Comment 3 Luke Kenneth Casson Leighton 2019-04-26 21:54:32 BST
https://git.libre-riscv.org/?p=ieee754fpu.git;a=blob;f=src/add/nmigen_div_experiment.py;hb=HEAD#l158

relevant code:

 161                     div.quot.eq(div.quot << 1),
 162                     div.rem.eq(Cat(div.dend[-1], div.rem[0:])),
 163                     div.dend.eq(div.dend << 1),

and:

 172                 with m.If(div.rem >= div.dor):
 173                     m.d.sync += [div.quot[0].eq(1),
 175                                  div.rem.eq(div.rem - div.dor),]
 177                 with m.If(div.count == div.width-2):
 178                     m.next = "divide_3"
 179                 with m.Else():
 180                     m.next = "divide_1"
 181                     m.d.sync += div.count.eq(div.count + 1),

so the way i see it, it's hardly even worth sub-classing.
Comment 4 Luke Kenneth Casson Leighton 2019-04-26 22:04:30 BST
(In reply to Luke Kenneth Casson Leighton from comment #1)
> comment from jacob (to be discussed to create separate milestones):
> 
> particular,  I'm planning on having the div pipeline also handle integer
> div/mod and having the main pipeline handle integer multiplication and
> probably additional operations.

bear in mind in an OoO (parallel) design, keeping the units separate allows
the developer to decide *how many* of each ALU type shall be deployed, and then
to pass in a part-encoded instruction which tells the pipeline what action
to take.

i would greatly prefer there not to be massive code-duplication between
the single-core barrel processor and the multi-core OoO one because the
pipelines designed for one cannot be used in the other!

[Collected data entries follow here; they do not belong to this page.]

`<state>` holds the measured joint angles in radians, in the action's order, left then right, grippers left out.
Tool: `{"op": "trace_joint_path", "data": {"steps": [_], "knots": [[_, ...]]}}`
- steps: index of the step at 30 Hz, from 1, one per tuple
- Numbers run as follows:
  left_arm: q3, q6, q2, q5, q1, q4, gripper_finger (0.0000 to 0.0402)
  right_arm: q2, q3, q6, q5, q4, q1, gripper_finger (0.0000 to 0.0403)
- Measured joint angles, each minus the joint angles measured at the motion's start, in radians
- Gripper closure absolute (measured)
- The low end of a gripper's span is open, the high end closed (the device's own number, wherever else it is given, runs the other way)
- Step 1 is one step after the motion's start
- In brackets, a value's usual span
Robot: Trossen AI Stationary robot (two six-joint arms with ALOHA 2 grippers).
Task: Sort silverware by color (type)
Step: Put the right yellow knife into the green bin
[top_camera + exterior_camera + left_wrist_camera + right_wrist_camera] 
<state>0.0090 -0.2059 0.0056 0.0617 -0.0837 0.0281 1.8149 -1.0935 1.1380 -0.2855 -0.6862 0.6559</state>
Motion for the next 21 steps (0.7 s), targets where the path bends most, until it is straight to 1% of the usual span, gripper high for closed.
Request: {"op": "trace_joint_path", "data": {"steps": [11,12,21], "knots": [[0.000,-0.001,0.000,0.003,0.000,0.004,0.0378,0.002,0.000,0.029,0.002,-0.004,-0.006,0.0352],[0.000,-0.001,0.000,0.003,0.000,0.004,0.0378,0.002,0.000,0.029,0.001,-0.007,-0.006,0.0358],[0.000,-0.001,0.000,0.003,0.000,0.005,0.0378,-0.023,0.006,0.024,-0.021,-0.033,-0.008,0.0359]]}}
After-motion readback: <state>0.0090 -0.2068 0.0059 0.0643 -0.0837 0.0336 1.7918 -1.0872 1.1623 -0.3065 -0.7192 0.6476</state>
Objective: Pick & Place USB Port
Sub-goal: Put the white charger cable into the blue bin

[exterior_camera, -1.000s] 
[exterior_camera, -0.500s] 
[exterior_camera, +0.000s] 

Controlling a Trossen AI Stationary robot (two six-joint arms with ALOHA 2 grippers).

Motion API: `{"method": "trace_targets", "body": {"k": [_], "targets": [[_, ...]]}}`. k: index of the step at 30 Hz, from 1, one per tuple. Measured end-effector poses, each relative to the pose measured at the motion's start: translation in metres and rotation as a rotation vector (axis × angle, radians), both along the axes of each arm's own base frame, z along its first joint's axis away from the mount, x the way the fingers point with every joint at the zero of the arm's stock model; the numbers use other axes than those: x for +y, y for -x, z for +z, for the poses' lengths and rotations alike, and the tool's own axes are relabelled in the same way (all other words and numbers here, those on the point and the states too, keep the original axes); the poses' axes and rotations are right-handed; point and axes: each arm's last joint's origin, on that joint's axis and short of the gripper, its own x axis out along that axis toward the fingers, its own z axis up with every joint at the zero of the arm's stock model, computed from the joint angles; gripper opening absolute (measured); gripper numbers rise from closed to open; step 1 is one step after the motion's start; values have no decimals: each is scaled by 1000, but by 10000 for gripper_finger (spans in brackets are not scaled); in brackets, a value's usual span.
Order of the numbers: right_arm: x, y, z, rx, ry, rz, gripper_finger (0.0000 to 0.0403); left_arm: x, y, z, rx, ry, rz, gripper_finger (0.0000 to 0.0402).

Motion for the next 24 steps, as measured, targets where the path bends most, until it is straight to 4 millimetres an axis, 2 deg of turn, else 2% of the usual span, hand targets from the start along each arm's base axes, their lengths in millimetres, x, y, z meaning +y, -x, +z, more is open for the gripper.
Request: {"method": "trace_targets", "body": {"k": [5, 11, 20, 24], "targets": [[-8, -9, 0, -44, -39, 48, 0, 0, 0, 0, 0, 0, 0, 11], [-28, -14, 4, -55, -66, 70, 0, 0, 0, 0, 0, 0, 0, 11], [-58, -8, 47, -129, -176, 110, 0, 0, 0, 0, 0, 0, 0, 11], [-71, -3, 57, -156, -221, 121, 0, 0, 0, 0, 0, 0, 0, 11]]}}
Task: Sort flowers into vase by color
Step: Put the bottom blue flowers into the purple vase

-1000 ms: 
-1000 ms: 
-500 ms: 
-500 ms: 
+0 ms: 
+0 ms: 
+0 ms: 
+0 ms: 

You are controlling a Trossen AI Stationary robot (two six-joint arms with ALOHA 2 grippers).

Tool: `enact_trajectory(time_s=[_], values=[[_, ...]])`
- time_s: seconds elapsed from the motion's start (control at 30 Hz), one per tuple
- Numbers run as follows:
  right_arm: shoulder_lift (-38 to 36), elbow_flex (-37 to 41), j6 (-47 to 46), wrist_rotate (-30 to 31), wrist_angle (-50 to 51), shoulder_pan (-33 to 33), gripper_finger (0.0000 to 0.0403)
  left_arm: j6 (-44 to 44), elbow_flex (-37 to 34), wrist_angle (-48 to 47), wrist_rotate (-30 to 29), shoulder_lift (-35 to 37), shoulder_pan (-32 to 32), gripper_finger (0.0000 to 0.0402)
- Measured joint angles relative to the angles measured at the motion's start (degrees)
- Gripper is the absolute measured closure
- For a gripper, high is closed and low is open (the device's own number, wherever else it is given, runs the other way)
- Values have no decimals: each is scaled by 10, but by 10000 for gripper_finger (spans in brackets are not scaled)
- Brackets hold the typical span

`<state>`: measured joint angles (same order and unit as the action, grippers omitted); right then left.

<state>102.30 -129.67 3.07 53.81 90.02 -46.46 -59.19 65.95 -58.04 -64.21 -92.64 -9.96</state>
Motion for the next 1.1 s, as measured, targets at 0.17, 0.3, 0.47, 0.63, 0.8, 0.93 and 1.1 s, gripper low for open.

would it be ok to design the ALUs to have the *option* to cover multiple
functions, by way of being constructed from an API-selectable *range*
of available pipelineable (and FSM-based) units?

the reason that i ask is because, if you look at Mitch Alsup's 2nd book
chapter, you will see a detailed assessment of how to design a suite of
pipelines based on performance requirements that go so far as to analyse
the application requirements from a statistical analysis perspective...

... and then *specifically* target the design of the pipeline suite *and*
the register file port count to that *specific* analysis.

if the pipeline is specifically *hard-coded* to *require* that it handle
integer and DIV, that type of analysis and specific design targetting is
no longer possible.
Comment 5 Luke Kenneth Casson Leighton 2019-07-26 22:39:22 BST
(In reply to Luke Kenneth Casson Leighton from comment #1)

> particular,  I'm planning on having the div pipeline also handle integer
> div/mod and having the main pipeline handle integer multiplication and
> probably additional operations.

Yep got it, raised separate milestones.

ctx.op can be used to select operations, and the information about the capabilities at each Reservation Station need to be hard-coded into the Dependency Matrices.

If there are no free RSs in which the operands (and operator) can be stored, it is absolutely essential that further instruction issue be frozen, locked up solid, until an RS becomes free.

It is therefore pretty essential that we get the balance right, provide enough ALUs behind RSs with each ALU being able to handle the right mix of operations.

That said we cannot go overboard either, hence why I really like the idea of sharing the INT MUL/ADD/DIV and having bypass capability on the early and late stages of FP. issue #116
Comment 6 Jacob Lifshay 2020-09-21 16:53:57 BST
sort blocks list
Comment 7 Jacob Lifshay 2020-09-21 21:24:01 BST
change back to original MoU amount
Comment 8 Luke Kenneth Casson Leighton 2022-07-17 14:11:27 BST
received authorisation from Michiel that the MoU is updated to EUR 15525
for this Milestone.  total budget is still EUR 50,000.